La victoire de Rio de Janeiro sur Chicago est bien plus que le résultat d’une joute sportive entre le premier président métis des Etats-Unis et le premier président ouvrier d’Amérique latine.
Le Brésil l’a emporté en raison du dossier qu’il a introduit auprès du CIO, mais bien davantage encore parce qu’il représente une puissance émergente qui a convaincu le monde de son bon droit.
Contrairement à la Chine, le Brésil ne suscite pratiquement aucune controverse : les droits humains n’y sont pas toujours respectés, notamment dans les favelas de Rio, en Amazonie ou dans les étendues misérables du Nordeste, mais le pays connaît depuis le début des années 80 une démocratie vibrante et peu de pays oseraient lui faire la leçon.
Au cours de son « règne », le président Lula a réussi à tirer parti de l’énorme potentiel économique, démographique et géographique de son pays. Paradoxalement, ce militant syndicaliste longtemps combattu par l’Establishment brésilien a été celui qui aura réussi à réellement placer le Brésil sur la carte de la puissance mondiale.
Certes, Lula est revenu sur ses promesses de campagne et a modéré sa politique sociale. Des mesures d’assistance très actives ont bénéficié aux populations les plus pauvres mais elle n’ont pas remis en cause le système inégalitaire extrême qui affecte le pays. Une partie de la gauche a rompu les rangs mais cette marque de déception n’a pas réellement entaché la popularité du président au sein d’une majorité de la population.
Lula a joué finement pour placer le Brésil au cœur des plus grands enjeux internationaux. Il a pris la tête des producteurs agricoles du Sud contre les Etats-Unis et l’Union européenne. Il a développé une diplomatie active dans le cadre des opérations de maintien de la paix de l’ONU, principalement en Haïti, et tissé des liens avec les autres puissances émergentes démocratiques, l’Inde et l’Afrique du Sud.

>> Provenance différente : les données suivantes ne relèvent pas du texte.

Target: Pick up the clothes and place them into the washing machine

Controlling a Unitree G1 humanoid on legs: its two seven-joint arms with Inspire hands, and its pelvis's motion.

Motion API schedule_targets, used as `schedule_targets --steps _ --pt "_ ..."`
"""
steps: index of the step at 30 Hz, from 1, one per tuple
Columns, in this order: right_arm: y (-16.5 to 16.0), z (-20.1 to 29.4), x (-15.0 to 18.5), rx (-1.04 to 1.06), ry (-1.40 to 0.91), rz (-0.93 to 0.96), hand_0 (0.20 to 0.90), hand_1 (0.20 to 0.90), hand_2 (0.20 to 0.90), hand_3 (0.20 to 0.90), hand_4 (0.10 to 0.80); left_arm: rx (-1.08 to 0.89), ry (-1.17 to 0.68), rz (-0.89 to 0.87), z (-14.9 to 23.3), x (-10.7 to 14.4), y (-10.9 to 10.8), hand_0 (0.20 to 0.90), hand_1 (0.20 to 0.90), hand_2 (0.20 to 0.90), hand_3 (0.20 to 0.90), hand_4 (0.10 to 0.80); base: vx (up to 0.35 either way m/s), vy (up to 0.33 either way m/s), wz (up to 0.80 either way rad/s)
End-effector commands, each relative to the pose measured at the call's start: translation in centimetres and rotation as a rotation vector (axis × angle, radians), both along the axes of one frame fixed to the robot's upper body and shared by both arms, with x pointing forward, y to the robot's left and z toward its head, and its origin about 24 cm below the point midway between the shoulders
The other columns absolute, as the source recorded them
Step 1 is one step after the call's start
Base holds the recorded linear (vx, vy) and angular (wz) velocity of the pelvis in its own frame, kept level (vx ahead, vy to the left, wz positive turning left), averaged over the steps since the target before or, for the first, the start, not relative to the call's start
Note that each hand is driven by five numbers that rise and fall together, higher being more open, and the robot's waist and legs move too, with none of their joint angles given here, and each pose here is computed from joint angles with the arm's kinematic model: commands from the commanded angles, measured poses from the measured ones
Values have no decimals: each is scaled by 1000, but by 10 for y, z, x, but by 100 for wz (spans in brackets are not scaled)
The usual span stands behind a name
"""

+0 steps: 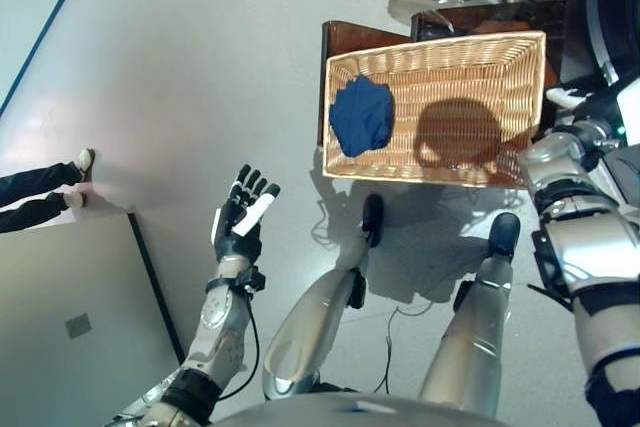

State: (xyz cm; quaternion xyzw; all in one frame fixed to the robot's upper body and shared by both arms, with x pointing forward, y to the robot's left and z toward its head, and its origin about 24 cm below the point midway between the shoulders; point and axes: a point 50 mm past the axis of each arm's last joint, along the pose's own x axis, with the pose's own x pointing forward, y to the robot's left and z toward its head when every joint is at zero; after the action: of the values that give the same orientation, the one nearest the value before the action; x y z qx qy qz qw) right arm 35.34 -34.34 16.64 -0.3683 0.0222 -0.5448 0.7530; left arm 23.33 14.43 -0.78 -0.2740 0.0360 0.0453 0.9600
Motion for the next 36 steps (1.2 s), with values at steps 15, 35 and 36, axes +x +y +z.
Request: schedule_targets --steps 15,35,36 --pt "17 -25 0 -96 48 85 900 900 900 900 800 15 -24 75 -1 -6 17 900 900 900 900 800 2 -2 1" --pt "74 -101 0 -51 291 339 900 900 900 900 800 67 66 88 -18 -8 21 900 900 900 900 800 23 -16 2" --pt "79 -105 -1 -80 318 362 900 900 900 900 800 75 75 86 -20 -8 20 900 900 900 900 800 53 -53 -1"
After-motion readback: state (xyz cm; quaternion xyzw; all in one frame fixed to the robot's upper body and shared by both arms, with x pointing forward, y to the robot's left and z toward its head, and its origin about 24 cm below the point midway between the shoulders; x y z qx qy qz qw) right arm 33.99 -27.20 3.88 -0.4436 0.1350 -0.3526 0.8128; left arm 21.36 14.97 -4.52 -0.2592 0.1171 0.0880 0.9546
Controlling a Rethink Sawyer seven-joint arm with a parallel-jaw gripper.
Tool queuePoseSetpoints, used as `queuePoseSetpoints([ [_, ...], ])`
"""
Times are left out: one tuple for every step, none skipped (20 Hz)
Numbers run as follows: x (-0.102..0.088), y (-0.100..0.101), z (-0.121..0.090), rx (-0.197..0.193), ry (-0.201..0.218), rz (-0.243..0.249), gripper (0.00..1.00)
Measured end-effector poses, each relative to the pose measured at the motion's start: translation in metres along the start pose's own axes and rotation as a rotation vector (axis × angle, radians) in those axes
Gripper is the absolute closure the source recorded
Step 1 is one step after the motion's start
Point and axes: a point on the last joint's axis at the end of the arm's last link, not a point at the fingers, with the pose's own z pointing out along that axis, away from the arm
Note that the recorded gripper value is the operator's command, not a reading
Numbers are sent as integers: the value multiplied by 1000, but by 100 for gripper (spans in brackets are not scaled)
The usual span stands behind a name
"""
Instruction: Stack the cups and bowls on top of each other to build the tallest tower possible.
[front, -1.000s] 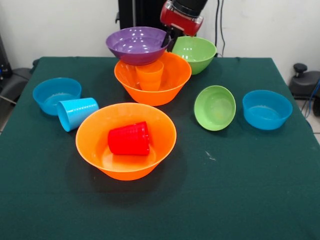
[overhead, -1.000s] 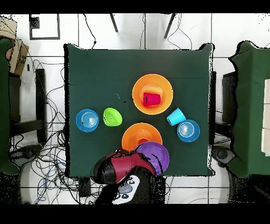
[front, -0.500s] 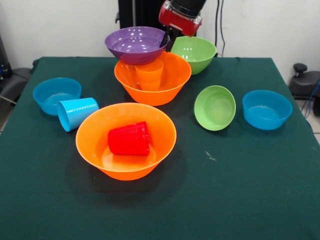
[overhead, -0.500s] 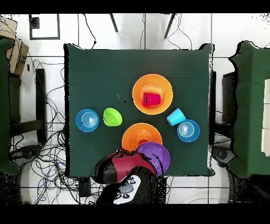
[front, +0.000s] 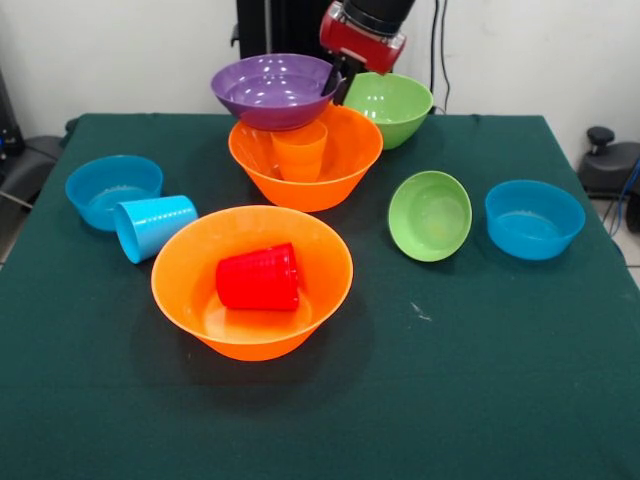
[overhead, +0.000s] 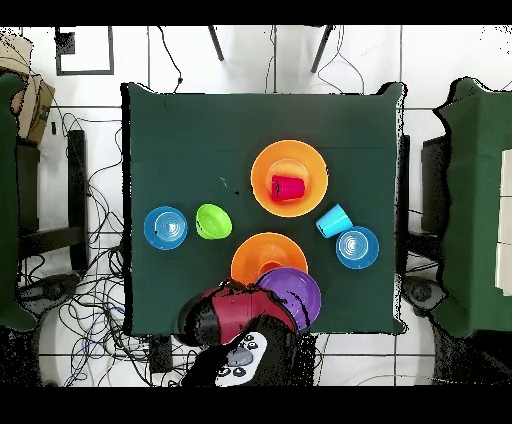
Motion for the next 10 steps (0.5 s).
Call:
queuePoseSetpoints([
  [0, 0, 0, 0, 0, 2, 100],
  [-1, 0, 0, -1, 0, 5, 100],
  [-1, 1, 0, -1, 0, 7, 100],
  [-1, 1, -1, -1, 0, 9, 100],
  [-1, 1, -1, -1, -1, 11, 100],
  [-1, 2, -1, -1, -1, 13, 100],
  [-1, 2, -1, -1, -1, 14, 100],
  [-1, 3, -2, -2, -2, 16, 100],
  [-1, 4, -2, -2, -3, 18, 100],
  [-1, 6, -3, -3, -3, 20, 100],
])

Lula a également lancé des ponts en direction de l’Afrique qui lui a permis de dominer les relations entre les deux continents, comme l’a illustré le sommet Afrique/Amérique du Sud qui s’est tenu fin septembre sur l’île de Margarita au Venezuela.

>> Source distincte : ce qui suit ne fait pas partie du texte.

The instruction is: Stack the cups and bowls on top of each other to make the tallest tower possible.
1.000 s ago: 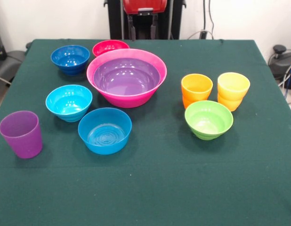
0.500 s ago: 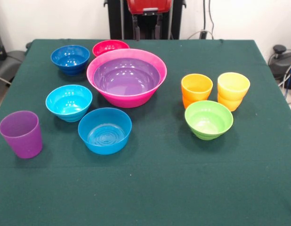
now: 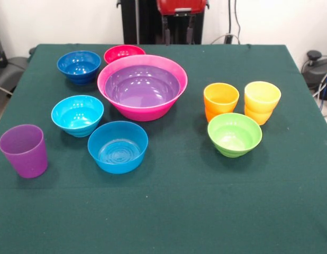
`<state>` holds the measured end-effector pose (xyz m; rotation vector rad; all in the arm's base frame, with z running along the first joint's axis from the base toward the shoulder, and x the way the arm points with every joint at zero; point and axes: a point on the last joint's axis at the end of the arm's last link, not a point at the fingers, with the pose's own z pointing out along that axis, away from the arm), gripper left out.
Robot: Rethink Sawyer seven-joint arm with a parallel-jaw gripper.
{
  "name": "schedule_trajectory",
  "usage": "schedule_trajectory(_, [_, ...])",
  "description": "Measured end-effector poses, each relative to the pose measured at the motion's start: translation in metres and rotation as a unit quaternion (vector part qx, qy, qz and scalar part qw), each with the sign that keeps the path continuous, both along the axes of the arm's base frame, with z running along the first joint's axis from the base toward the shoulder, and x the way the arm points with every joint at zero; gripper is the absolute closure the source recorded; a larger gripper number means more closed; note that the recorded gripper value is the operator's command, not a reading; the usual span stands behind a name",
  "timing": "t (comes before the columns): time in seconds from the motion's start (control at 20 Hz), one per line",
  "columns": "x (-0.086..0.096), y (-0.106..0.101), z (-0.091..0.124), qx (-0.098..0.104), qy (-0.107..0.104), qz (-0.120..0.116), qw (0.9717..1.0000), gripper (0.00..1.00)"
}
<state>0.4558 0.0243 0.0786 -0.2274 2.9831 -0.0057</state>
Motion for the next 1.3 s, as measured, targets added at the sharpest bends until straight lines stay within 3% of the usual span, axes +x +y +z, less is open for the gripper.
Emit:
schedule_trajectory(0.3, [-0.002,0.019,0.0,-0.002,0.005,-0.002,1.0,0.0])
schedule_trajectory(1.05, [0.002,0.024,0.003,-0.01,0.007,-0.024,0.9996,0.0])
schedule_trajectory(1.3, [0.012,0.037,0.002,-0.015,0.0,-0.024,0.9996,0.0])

En Amérique latine, précisément, Lula a réussi à se présenter comme l’alternative raisonnable à la fois à l’hégémonie des Etats-Unis et à l’aventurisme du président Hugo Chavez. Est-ce un hasard si le président renversé du Honduras, Manuel Zelaya, se trouve réfugié dans l’ambassade du Brésil à Tegucigalpa alors qu’il est accusé par ses adversaires d’être la marionnette de Chavez ?

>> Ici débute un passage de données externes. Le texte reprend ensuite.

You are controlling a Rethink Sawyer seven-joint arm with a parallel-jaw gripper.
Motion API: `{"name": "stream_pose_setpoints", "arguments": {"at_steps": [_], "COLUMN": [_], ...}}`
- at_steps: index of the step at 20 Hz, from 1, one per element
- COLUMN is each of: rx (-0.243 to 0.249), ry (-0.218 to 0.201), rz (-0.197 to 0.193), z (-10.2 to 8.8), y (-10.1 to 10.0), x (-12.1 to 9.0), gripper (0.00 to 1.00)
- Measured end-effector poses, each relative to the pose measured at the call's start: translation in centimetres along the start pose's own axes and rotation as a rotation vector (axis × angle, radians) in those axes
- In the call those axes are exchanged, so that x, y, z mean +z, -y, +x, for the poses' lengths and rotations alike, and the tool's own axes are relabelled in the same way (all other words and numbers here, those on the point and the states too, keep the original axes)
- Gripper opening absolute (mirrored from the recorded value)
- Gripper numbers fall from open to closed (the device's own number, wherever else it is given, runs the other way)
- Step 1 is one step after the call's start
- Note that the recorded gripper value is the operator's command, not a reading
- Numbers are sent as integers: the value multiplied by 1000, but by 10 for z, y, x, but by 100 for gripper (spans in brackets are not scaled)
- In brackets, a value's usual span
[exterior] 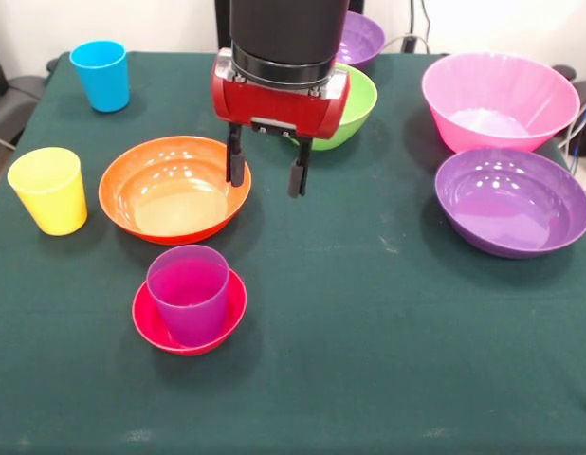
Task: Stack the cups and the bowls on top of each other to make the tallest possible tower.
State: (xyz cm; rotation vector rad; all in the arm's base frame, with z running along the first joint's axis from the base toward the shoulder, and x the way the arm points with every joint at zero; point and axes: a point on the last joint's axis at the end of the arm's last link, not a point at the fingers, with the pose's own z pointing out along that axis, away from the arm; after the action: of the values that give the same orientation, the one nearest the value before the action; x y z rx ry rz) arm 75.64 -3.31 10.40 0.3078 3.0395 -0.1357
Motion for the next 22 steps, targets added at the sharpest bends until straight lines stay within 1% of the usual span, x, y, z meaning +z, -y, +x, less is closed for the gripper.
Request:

Jusqu’où le Brésil pourra-t-il suivre cette voie royale ? En Amérique du Sud, certains critiquent en sourdine la « domination brésilienne » et reprochent à Lula de couper l’herbe sous le pied de la « révolution bolivarienne chaviste ». D’autres estiment que le modèle brésilien reste fragile car il dépend trop de l’ « empire vert », de son agro-industrie d’exportation.
Mais l’heure aujourd’hui est à l’optimisme. De Gaulle qui avait proclamé avec ironie: « Le Brésil est un pays d’avenir et il le restera » pourrait devoir réviser son pronostic. Dans un monde multipolaire, face à une Amérique fragilisée par la crise financière et les guerres en « AfPak », le Brésil a sa chance.